We next investigated if the temporal signal about trial progression was robust to alterations of the spatial environment. We compared the temporal modulation fields of STD and MIS sessions in the double rotation task and the temporal modulation fields of STD and dark sessions in the circular track task. For some cells, the temporal modulation fields in STD sessions and MIS sessions were similar (cells that had a correlation coefficient greater than 0.3: double rotation task, 40/85; circular track task, 44/140 and 46/137 for the two directions; Fig. 4b, c). The mean correlations between STD sessions and manipulated sessions were significantly larger than the null distribution created by permuting the cell identities in the second session (Fig. 4f; p < 0.001 for both the double rotation task and the circular track task). The temporal modulation fields were also significantly correlated between the two movement directions within a session for the circular track task and the linear track task (Fig. S7). Weak theta modulation55 and no theta phase precession were observed in LEC cells, which is a finer-scale temporal representation (Fig. S8).
Comparison of spatial and temporal representation across the hippocampal entorhinal circuit
The encoding of temporal information has been reported in the hippocampus and related regions1,3,56,57, and rate remapping has also been found in both CA131,58 and CA329. Here, we extended our analyses to recordings from CA1, CA3, and MEC while the subjects performed the double rotation task. We computed the spatial and temporal modulation fields of neurons in the four brain regions (Fig. 5a, b). There were significant differences across brain regions in the spatial information scores (from the spatial modulation fields) and the temporal information scores (from the temporal modulation fields) in the first STD session (Fig. 5c, d; Kruskal–Wallis test; spatial information: χ2 = 342.86, p < 0.001; temporal information: χ2 = 15.7, p = 0.0013).
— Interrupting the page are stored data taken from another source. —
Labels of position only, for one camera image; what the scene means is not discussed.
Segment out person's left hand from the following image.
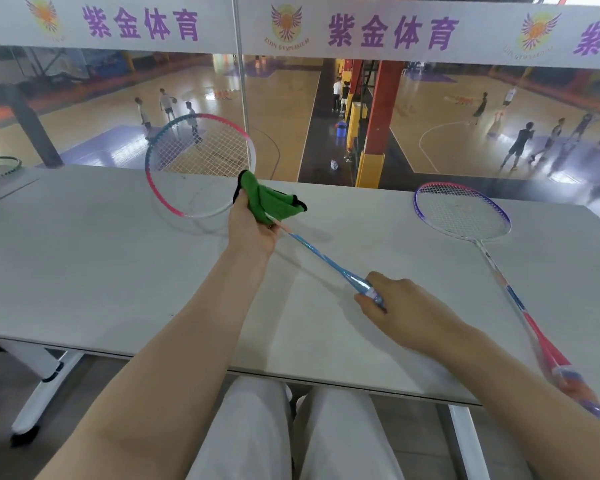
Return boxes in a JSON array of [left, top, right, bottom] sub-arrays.
[[227, 187, 283, 258]]

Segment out person's right hand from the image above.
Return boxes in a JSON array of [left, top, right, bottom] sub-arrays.
[[353, 271, 473, 365]]

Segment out green black cleaning cloth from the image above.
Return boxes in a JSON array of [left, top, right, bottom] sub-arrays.
[[232, 169, 309, 227]]

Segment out pink blue badminton racket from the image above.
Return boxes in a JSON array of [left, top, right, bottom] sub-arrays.
[[145, 113, 387, 313]]

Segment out purple pink badminton racket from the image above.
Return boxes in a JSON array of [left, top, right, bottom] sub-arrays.
[[413, 182, 600, 425]]

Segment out person's left forearm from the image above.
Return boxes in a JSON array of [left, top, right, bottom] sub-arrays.
[[35, 247, 266, 480]]

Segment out person's right forearm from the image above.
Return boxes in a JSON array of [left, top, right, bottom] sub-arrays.
[[442, 327, 600, 480]]

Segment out person's white trousers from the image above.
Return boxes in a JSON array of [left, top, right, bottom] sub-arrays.
[[187, 375, 406, 480]]

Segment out green badminton racket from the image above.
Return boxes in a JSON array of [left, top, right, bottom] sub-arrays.
[[0, 156, 23, 185]]

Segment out white table leg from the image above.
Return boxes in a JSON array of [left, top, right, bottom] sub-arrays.
[[0, 338, 85, 448], [447, 404, 492, 480]]

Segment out metal window mullion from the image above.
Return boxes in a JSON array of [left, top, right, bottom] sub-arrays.
[[229, 0, 257, 175]]

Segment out red pillar with yellow base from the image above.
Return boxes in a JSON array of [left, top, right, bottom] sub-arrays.
[[355, 59, 406, 189]]

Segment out white banner with purple print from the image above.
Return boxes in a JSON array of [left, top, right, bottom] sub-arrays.
[[0, 0, 600, 71]]

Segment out group of distant people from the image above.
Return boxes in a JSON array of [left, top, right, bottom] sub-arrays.
[[133, 77, 600, 171]]

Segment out yellow padded post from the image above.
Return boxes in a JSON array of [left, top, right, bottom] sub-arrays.
[[346, 99, 363, 151]]

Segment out dark hoop post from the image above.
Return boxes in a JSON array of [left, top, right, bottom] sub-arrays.
[[2, 84, 65, 169]]

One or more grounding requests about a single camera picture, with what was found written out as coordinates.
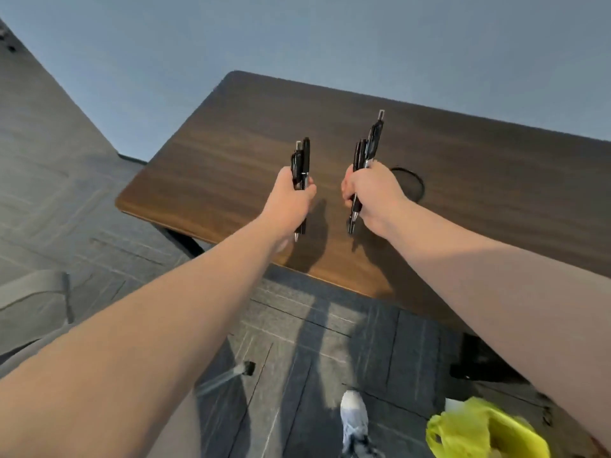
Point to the person's left hand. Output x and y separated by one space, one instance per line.
286 209

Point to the person's right hand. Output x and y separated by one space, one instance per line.
382 195

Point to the black click pen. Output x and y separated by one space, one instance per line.
374 138
298 162

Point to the grey office chair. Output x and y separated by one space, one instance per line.
33 283

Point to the person's right forearm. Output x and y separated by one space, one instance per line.
501 290

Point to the person's left forearm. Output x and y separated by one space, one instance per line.
143 352

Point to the brown wooden desk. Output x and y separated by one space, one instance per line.
262 128

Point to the black mesh pen holder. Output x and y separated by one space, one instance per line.
414 185

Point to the white base leg with caster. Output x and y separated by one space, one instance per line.
248 368

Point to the white sneaker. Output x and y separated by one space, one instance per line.
354 414

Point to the white trash bin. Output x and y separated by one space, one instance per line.
453 405

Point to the yellow trash bag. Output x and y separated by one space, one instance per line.
477 434
The four brain regions, ranked in the order of spatial selectivity, were CA1, CA3, MEC, and LEC (median spatial information score, LEC: 0.36, MEC: 0.57, CA3: 1.49, CA1: 1.75; post-hoc Wilcoxon rank-sum tests, p < 0.001 for all tests, corrected for family-wise error rate with the Holm–Bonferroni method). (Note that the difference between CA1 and CA3 would be affected by the recording location along the transverse axis of these regions, which was not controlled for in these experiments59,60,61). In contrast, LEC showed stronger temporal information coding than the other three brain regions (median temporal information score, LEC: 0.14, MEC: 0.099, CA3: 0.092, CA1: 0.10; post-hoc Wilcoxon rank-sum tests, LEC vs. MEC: Z = 2.65, p = 0.008, LEC vs. CA1: Z = 2.42, p = 0.015, LEC vs. CA3: Z = 3.25, p = 0.001; with Holm–Bonferroni corrections), and CA1 was stronger than CA3 (Wilcoxon rank-sum test, Z = −2.71, p = 0.007), consistent with earlier reports24,62,63. We also compared the correlation coefficients between temporal modulation fields of standard sessions across these regions. There were significant differences between these regions (Fig. 5e; Kruskal–Wallis test, χ2 = 15.53, p = 0.0014; median correlation coefficient, LEC: 0.13, MEC: 0.02, CA3: 0.08, CA1: 0.02; post-hoc Wilcoxon rank-sum tests, LEC vs. MEC: p = 0.004, LEC vs. CA1: p = 0.0071, CA1 vs. CA3: p = 0.0037, corrected for family-wise error rate with the Holm–Bonferroni method; Fig. S9).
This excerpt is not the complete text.